#### WHAT TO PRODUCE:
From the listing below, pull out the lines that hold "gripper".

#### INFORMATION SUPPLIED:
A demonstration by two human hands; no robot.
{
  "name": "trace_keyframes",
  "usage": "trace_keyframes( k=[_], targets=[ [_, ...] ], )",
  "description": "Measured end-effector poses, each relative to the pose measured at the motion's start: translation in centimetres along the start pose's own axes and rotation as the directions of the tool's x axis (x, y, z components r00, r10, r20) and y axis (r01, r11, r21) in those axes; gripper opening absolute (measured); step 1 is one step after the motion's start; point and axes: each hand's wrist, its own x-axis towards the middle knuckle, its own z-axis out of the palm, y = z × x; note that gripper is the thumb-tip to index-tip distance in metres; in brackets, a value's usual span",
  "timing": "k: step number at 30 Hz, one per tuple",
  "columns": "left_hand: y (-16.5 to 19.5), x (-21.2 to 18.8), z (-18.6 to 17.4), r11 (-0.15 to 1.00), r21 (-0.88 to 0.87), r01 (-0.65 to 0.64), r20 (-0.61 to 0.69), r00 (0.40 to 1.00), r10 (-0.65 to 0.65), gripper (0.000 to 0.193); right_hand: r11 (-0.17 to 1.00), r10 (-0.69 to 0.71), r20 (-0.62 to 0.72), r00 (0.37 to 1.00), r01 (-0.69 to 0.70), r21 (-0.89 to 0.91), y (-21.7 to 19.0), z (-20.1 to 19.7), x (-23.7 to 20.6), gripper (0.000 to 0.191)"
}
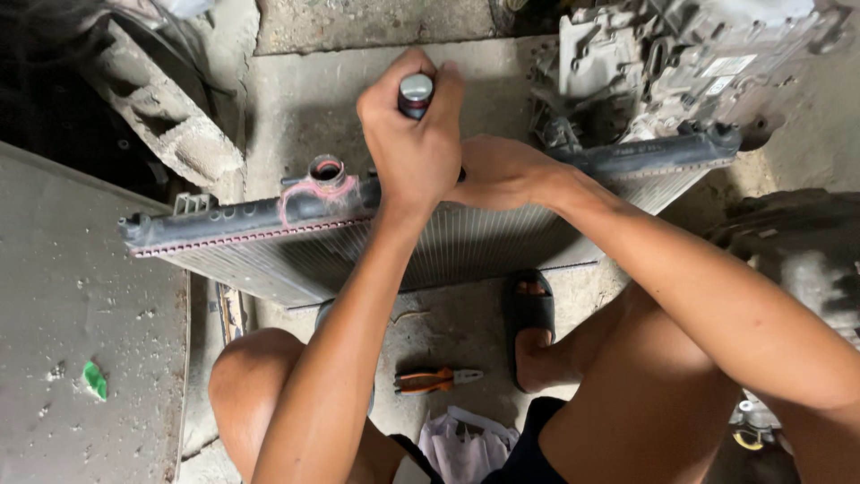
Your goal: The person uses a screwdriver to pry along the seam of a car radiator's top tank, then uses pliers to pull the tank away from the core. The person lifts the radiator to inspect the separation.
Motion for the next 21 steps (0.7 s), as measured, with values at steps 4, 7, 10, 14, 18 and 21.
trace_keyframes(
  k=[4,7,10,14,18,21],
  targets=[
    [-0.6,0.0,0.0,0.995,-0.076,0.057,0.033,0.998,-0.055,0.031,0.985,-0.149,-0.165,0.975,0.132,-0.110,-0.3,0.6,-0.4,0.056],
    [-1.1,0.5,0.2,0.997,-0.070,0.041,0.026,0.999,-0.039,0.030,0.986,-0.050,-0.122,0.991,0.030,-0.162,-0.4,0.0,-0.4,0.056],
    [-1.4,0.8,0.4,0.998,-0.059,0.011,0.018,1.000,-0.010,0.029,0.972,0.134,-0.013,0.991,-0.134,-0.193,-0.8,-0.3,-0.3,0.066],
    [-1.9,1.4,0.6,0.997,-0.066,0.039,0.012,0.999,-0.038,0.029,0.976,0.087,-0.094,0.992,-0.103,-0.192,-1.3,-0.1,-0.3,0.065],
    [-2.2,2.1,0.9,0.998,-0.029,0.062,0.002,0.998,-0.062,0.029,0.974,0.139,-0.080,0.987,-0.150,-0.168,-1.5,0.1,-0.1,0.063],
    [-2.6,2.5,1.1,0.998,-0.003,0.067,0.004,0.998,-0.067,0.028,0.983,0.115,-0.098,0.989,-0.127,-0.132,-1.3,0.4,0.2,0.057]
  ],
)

#### TASK SOLUTION:
  "description": "Measured end-effector poses, each relative to the pose measured at the motion's start: translation in centimetres along the start pose's own axes and rotation as the directions of the tool's x axis (x, y, z components r00, r10, r20) and y axis (r01, r11, r21) in those axes; gripper opening absolute (measured); step 1 is one step after the motion's start; point and axes: each hand's wrist, its own x-axis towards the middle knuckle, its own z-axis out of the palm, y = z × x; note that gripper is the thumb-tip to index-tip distance in metres; in brackets, a value's usual span",
  "columns": "left_hand: y (-16.5 to 19.5), x (-21.2 to 18.8), z (-18.6 to 17.4), r11 (-0.15 to 1.00), r21 (-0.88 to 0.87), r01 (-0.65 to 0.64), r20 (-0.61 to 0.69), r00 (0.40 to 1.00), r10 (-0.65 to 0.65), gripper (0.000 to 0.193); right_hand: r11 (-0.17 to 1.00), r10 (-0.69 to 0.71), r20 (-0.62 to 0.72), r00 (0.37 to 1.00), r01 (-0.69 to 0.70), r21 (-0.89 to 0.91), y (-21.7 to 19.0), z (-20.1 to 19.7), x (-23.7 to 20.6), gripper (0.000 to 0.191)"

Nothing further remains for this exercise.